EXERCISE DETAILS:
Count every line of the listing where the string "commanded" occurs, and reply with the count alone.

INFORMATION SUPPLIED:
※ ※ ※

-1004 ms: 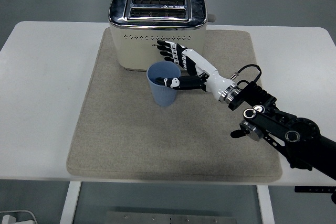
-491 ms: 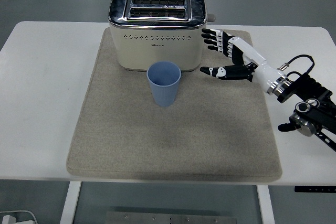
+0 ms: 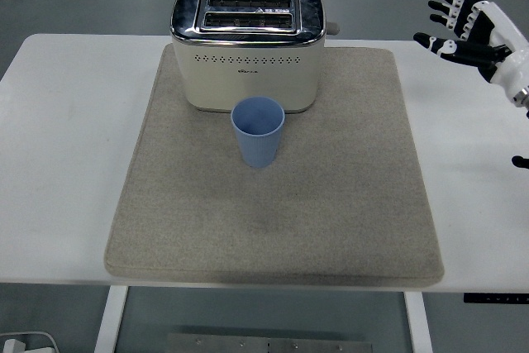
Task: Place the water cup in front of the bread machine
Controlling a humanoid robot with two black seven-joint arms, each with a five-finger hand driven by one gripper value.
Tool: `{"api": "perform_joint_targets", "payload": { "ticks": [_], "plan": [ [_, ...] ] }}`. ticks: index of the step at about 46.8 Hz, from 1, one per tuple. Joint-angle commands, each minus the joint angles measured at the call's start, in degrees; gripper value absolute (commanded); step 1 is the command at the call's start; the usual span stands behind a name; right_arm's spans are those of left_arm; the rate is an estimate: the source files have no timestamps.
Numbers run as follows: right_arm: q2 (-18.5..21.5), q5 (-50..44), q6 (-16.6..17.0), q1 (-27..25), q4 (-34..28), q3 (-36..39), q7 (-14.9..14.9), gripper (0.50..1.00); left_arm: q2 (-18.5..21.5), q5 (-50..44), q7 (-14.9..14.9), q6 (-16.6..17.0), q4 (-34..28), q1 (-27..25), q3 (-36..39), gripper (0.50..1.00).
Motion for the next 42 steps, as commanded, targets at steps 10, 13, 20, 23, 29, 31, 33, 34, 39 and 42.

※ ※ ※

REPLY TO THE TASK:
2